REGINA -- Saskatchewan Premier Brad Wall launched a vigorous defence of the energy industry Wednesday, saying he is growing concerned that oil and gas development is increasingly being viewed as a liability by the rest of the country.
Wall said he would be raising his concern Thursday at a meeting of premiers in Newfoundland, where a national energy strategy is expected to be discussed.
"We need to be more sustainable in development, but increasingly the dialogue in the country seems to be heading in the direction where somehow oil and gas is something we ought to be ashamed of," Wall told reporters in Saskatchewan before he headed out for the meeting a day late because of forest fires burning in his province.

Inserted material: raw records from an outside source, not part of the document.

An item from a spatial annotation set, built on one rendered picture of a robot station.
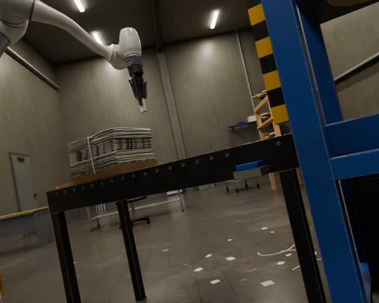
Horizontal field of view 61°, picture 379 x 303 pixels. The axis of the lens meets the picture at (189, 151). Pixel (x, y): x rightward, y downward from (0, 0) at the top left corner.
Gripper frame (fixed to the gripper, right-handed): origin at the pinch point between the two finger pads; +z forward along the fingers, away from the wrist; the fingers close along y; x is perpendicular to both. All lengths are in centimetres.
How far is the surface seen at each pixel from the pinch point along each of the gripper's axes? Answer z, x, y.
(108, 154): 22.1, -15.5, 14.9
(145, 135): 14.0, -8.1, -8.0
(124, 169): 30.8, -9.3, 12.2
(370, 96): -54, 112, -761
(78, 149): 14.4, -38.6, 12.1
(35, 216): 58, -428, -218
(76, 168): 24, -42, 13
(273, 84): 19, 76, 41
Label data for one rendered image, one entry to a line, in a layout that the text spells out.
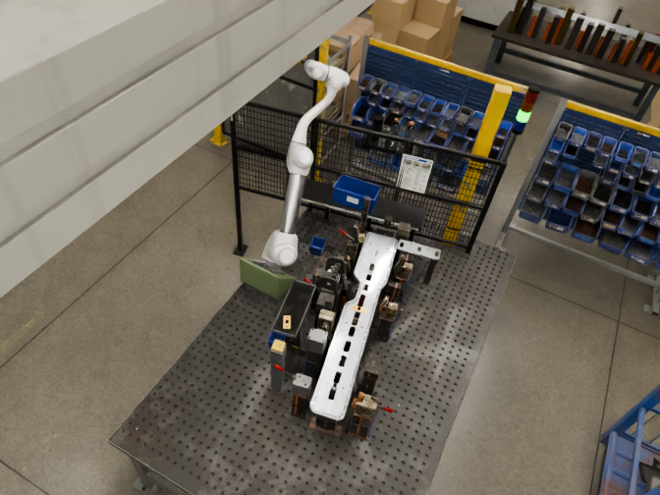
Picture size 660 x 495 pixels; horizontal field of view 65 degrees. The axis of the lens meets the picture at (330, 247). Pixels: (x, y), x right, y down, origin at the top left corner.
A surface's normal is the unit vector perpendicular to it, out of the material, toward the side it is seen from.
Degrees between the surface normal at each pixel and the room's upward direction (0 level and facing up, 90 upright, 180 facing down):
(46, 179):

"I just categorically reject that."
Wall, who heads the right-leaning Saskatchewan Party, took aim at the outcome of a meeting between Alberta NDP Premier Rachel Notley and her Quebec counterpart Philippe Couillard, a Liberal, earlier this week.
Notley emerged from the face-to-face to say she is hopeful Quebec will get behind the Energy East oil pipeline, provided her province does its part to fight climate change and protect the environment.
"We can do a better job of ensuring energy development is sustainable -- that's fair," Wall said. "But I do not think any province in Confederation should be holding up approvals of a pipeline ... by saying: 'We don't think your environmental policies are stringent enough' or maybe: 'We don't like how you price carbon."'
He said the energy industry creates jobs and its success funds programs such as equalization, which transfers money from the federal government to less-wealthy provinces, including Quebec and Ontario, to fund equal levels of public services.
"I think there is a growing sense of frustration here because our economies in the West have been creating significant opportunities for all Canadians," Wall said.
"Maybe we need to have equalization payments start flowing through a pipeline to finally get one approved through Central Canada."
TransCanada's (TSX:TRP) $12-billion Energy East line would ship more than a million barrels a day of oilsands crude, which has been derided in many quarters for its big carbon footprint.
Notley's approach to pipelines differs from that of her Progressive Conservative predecessors, who aggressively stumped for all proposals and pushed back against other provinces trying to impose conditions on their approval.
While Notley is in favour of Energy East and Kinder Morgan's Trans Mountain expansion to the Vancouver area, she has said her government won't lobby for the Keystone XL pipeline in the United States or Enbridge's Northern Gateway proposal across northern British Columbia.
Alberta recently toughened up its emissions rules for large industrial emitters and doubled the province's carbon price to $30 a tonne by 2017 for those that exceed their limit. An expert panel is examining Alberta's broader climate change policy.